#### YOUR OBJECTIVE
Below are records to repeat exactly; do not include any pictures.

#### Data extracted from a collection
============

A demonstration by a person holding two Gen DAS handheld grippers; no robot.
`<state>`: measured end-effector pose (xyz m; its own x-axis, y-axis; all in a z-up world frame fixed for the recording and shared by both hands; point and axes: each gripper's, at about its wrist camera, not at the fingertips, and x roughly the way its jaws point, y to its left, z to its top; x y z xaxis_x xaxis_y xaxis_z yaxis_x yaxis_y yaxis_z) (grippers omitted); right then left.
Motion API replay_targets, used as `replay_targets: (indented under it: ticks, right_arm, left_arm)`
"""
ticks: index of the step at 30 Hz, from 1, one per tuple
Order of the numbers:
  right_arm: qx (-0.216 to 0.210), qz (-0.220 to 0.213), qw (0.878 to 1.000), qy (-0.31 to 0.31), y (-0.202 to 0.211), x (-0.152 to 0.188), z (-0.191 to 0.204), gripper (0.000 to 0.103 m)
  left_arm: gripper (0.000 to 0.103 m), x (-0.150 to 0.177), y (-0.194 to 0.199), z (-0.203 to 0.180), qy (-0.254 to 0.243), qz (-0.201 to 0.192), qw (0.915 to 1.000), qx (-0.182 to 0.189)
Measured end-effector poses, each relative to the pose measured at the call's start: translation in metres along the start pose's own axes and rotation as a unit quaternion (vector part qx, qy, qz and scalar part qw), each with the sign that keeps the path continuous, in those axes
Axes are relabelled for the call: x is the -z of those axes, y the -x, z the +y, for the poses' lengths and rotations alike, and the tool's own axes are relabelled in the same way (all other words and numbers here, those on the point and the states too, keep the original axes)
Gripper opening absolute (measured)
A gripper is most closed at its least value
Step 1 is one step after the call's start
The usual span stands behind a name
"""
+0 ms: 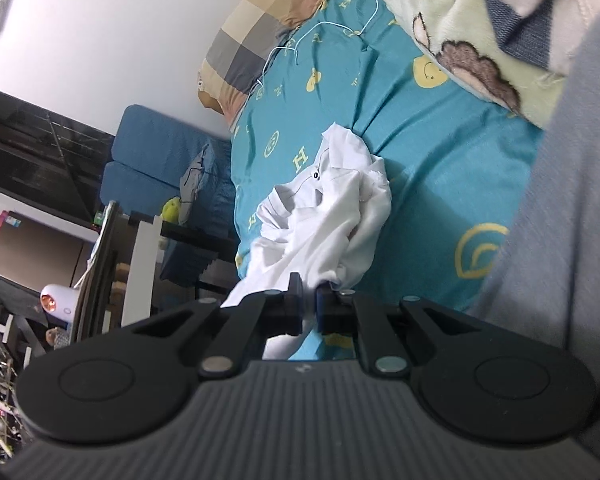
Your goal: Fold clothes
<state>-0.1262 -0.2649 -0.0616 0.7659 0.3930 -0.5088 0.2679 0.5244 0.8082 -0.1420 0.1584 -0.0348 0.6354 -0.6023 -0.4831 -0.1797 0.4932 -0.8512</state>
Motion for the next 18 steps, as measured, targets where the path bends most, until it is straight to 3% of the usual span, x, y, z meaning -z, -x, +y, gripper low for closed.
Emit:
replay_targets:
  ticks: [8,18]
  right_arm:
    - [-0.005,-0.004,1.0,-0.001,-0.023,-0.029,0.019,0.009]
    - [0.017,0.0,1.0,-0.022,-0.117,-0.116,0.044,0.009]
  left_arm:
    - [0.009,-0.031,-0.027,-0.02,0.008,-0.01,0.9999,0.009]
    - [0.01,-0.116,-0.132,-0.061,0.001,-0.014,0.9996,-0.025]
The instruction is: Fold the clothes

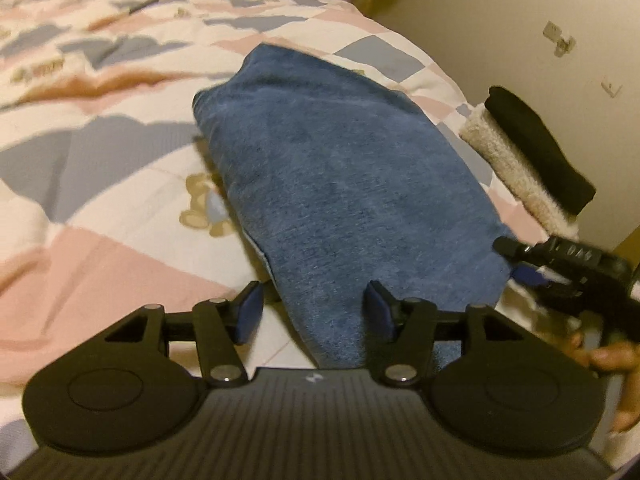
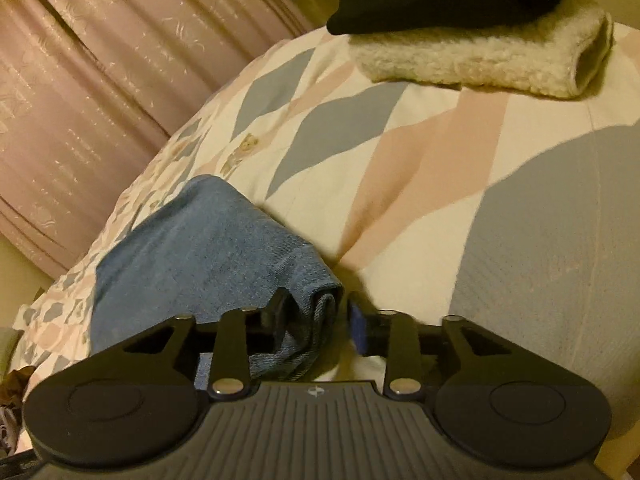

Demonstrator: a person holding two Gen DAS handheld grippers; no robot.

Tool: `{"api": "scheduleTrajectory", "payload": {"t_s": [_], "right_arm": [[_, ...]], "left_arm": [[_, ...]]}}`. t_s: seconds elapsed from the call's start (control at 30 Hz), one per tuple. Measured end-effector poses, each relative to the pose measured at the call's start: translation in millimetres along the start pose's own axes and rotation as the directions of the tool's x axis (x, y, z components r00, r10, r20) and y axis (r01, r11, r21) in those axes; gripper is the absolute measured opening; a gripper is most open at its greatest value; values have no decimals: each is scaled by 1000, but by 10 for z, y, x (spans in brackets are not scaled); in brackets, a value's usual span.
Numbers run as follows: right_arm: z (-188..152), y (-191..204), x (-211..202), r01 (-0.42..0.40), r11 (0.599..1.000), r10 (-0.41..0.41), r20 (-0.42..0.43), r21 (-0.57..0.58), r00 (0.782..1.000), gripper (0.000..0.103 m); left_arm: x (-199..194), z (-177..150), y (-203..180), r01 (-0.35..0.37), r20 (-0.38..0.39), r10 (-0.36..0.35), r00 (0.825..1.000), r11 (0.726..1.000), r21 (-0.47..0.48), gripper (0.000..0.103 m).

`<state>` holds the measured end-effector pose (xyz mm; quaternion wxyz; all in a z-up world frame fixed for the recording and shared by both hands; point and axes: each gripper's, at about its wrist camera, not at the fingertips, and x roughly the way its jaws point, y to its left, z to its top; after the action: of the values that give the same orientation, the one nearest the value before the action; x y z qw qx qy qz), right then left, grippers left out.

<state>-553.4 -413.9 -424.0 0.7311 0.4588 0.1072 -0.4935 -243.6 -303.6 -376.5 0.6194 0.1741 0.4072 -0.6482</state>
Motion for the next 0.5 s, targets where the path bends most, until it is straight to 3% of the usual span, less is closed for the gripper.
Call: {"api": "scheduleTrajectory", "payload": {"t_s": [0.13,0.37,0.5], "right_arm": [[41,28,-84,-11,1000,11,9,-21,1000,52],[-18,-4,-42,8,999,-8,-1,-45,1000,51],[52,68,-148,51,995,-49,26,-83,998,57]], "left_arm": [[-8,-4,-7,-5,-4,5,1000,1000,-8,51],[-49,15,-48,-36,-4,36,999,999,13,51],[-435,104,35,-122,104,111,988,987,107,37]]}}
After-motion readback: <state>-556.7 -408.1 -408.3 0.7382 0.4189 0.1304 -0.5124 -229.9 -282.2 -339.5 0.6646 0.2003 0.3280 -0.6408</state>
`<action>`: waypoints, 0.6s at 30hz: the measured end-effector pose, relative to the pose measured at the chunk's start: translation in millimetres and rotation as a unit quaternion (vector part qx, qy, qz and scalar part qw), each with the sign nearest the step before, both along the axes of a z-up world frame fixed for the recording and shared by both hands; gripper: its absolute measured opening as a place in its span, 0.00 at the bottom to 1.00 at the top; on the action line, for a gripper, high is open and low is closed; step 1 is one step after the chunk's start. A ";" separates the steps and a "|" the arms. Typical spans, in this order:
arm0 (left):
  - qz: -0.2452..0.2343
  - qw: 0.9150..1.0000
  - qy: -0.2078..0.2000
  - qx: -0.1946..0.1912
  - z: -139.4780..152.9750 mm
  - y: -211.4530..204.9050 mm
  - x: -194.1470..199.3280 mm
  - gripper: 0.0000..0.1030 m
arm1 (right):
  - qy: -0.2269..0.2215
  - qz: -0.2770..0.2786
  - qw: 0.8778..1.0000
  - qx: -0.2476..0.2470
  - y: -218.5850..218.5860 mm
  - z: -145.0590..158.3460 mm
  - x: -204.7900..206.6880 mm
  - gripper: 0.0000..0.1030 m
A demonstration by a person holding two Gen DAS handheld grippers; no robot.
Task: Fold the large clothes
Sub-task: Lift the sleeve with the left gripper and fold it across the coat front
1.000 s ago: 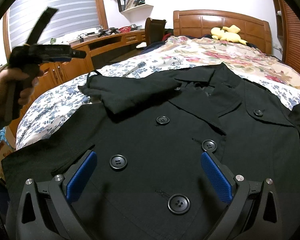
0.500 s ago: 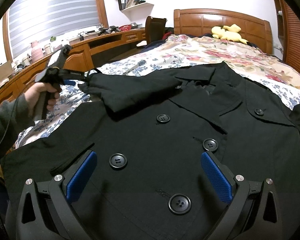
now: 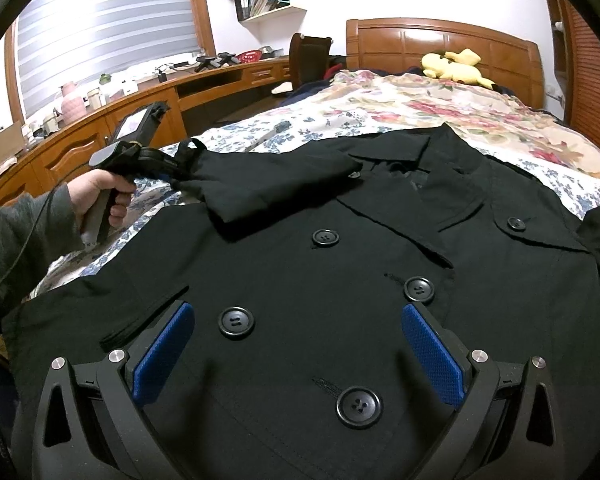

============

#### COMPLETED EXERCISE
A demonstration by a person holding two Gen DAS handheld grippers; no robot.
`<state>`: measured end-effector pose (xyz m; its own x-axis, y-axis; all in a z-up world frame fixed for the recording and shared by both hands; point and axes: each gripper's, at about its wrist camera, not at the fingertips, and x roughly the way its jaws point, y to its left, z to its top; x y z xaxis_x xaxis_y xaxis_z yaxis_x yaxis_y yaxis_z) (grippers omitted); right then left.
Motion API replay_targets, used as `replay_targets: (indented under it: ticks, right_arm, left_arm)`
"""
ticks: index of the step at 30 Hz, from 1, one per tuple
Order of the numbers:
  right_arm: qx (-0.216 to 0.210), qz (-0.220 to 0.213), qw (0.878 to 1.000), qy (-0.31 to 0.31), y (-0.202 to 0.211), x (-0.152 to 0.188), z (-0.191 to 0.204), gripper (0.000 to 0.103 m)
  left_arm: gripper (0.000 to 0.103 m), x (-0.150 to 0.177), y (-0.194 to 0.199), z (-0.203 to 0.180), qy (-0.254 to 0.243), qz (-0.201 to 0.192), qw (0.915 to 1.000), qx (-0.182 to 0.189)
Measured end-effector poses, each relative to the pose measured at the call's start: translation in metres along the start pose's own axes and rotation as a unit quaternion (vector part qx, qy, qz and scalar part qw), each with the sign that keeps the path continuous, in those axes
Axes are relabelled for the call: x is the -z of those axes, y the -x, z the +y, for the poses' lengths and rotations alike, and the tool's own axes are relabelled in the same way (all other words and numbers here, those on the point and the states too, keep the original axes)
Gripper opening absolute (measured)
A gripper is most closed at its least value
Step 1 is one step after the call's start
The usual span stands behind a name
"""
+0 ms: 
Your goal: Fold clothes
<state>-0.1262 -0.2649 -0.0616 0.7659 0.3930 -0.5088 0.2679 0.5244 0.8082 -0.1420 0.1584 -0.0348 0.6354 -0.6023 -0.4831 -0.1797 0.4932 -0.8512</state>
Motion for the next 18 steps, as measured, targets where the path bends most, until it is straight to 3% of the usual span, x, y, z meaning -z, -x, +y, gripper low for closed.
Emit:
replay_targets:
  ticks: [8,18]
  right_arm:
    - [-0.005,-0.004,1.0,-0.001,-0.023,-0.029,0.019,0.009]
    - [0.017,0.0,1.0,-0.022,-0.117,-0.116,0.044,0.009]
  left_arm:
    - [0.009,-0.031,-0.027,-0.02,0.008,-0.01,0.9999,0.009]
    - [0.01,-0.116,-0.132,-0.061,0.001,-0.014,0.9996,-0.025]
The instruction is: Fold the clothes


Demonstrator: a person holding two Gen DAS handheld grippers; no robot.

Tool: `{"api": "scheduleTrajectory", "payload": {"t_s": [_], "right_arm": [[_, ...]], "left_arm": [[_, ...]]}}`. t_s: seconds elapsed from the call's start (control at 30 Hz), one per tuple. Measured end-effector poses, each relative to the pose measured at the call's start: translation in millimetres along the start pose's own axes and rotation as the directions of the tool's x axis (x, y, z components r00, r10, r20) and y axis (r01, r11, r21) in those axes; gripper is the absolute measured opening; a gripper is most open at its greatest value; values have no decimals: each is scaled by 1000, but by 10 for z, y, x (spans in brackets are not scaled); in brackets, a value's usual span.
Numbers run as follows: right_arm: z (-188..152), y (-191..204), x (-211..202), r01 (-0.42..0.40), r11 (0.599..1.000), r10 (-0.41..0.41), r20 (-0.42..0.43), r21 (-0.57..0.58), r00 (0.782..1.000), gripper (0.000..0.103 m); left_arm: x (-199..194), z (-177..150), y (-203..180), r01 (-0.35..0.37), r20 (-0.38..0.39), r10 (-0.36..0.35), r00 (0.825..1.000), r11 (0.726..1.000), r21 (-0.47..0.48), gripper (0.000..0.103 m).

`<state>` holds the measured end-effector pose (xyz mm; quaternion wxyz; all in a z-up world frame fixed for the recording and shared by both hands; point and axes: each gripper's, at about its wrist camera, not at the fingertips, and x roughly the way its jaws point, y to its left, z to its top; after the action: of the values that give the same orientation, the one nearest the value before the action; x y z qw qx qy qz), right then left, grippers left out.

<state>-553.4 -413.9 -424.0 0.7311 0.4588 0.1072 -0.4935 -243.6 -303.6 -376.5 0.6194 0.1741 0.4072 -0.6482</state>
Motion for the next 0.5 s, targets where the path bends most, until it is straight to 3% of the usual span, less is closed for the gripper.
Call: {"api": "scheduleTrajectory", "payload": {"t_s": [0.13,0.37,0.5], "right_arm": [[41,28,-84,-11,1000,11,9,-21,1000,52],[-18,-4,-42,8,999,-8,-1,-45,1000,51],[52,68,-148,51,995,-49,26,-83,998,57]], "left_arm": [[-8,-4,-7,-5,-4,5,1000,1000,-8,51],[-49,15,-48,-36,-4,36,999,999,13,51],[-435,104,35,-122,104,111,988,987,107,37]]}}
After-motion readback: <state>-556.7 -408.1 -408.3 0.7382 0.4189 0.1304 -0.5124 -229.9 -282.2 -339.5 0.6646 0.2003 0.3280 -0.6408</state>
`<action>`: waypoints, 0.6s at 30hz: the measured end-effector pose, relative to the pose measured at the chunk's start: translation in millimetres and rotation as a unit quaternion (vector part qx, qy, qz and scalar part qw), each with the sign nearest the step before, both along the axes of a z-up world frame fixed for the recording and shared by both hands; gripper: its absolute measured opening as a place in its span, 0.00 at the bottom to 1.00 at the top; on the action line, for a gripper, high is open and low is closed; step 1 is one step after the chunk's start. A ";" separates the steps and a "|" the arms. Typical spans, in this order:
arm0 (left):
  - qz: -0.2452..0.2343
  - qw: 0.9150..1.0000
  - qy: -0.2078..0.2000
  - qx: -0.1946..0.1912
  - z: -139.4780..152.9750 mm
  - y: -211.4530..204.9050 mm
  - x: -194.1470..199.3280 mm
  - gripper: 0.0000..0.1030 m
arm1 (right):
  - qy: -0.2269..0.2215
  - qz: -0.2770..0.2786
  - qw: 0.8778..1.0000
  - qx: -0.2476..0.2470
  - y: -218.5850..218.5860 mm
  - z: -145.0590..158.3460 mm
  - x: -204.7900..206.6880 mm
  - gripper: 0.0000..0.1030 m
A demonstration by a person holding two Gen DAS handheld grippers; no robot.
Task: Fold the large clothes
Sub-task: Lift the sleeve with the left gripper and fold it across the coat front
1.000 s ago: 
0.500 s ago: 
now: 

This output requires no further additions.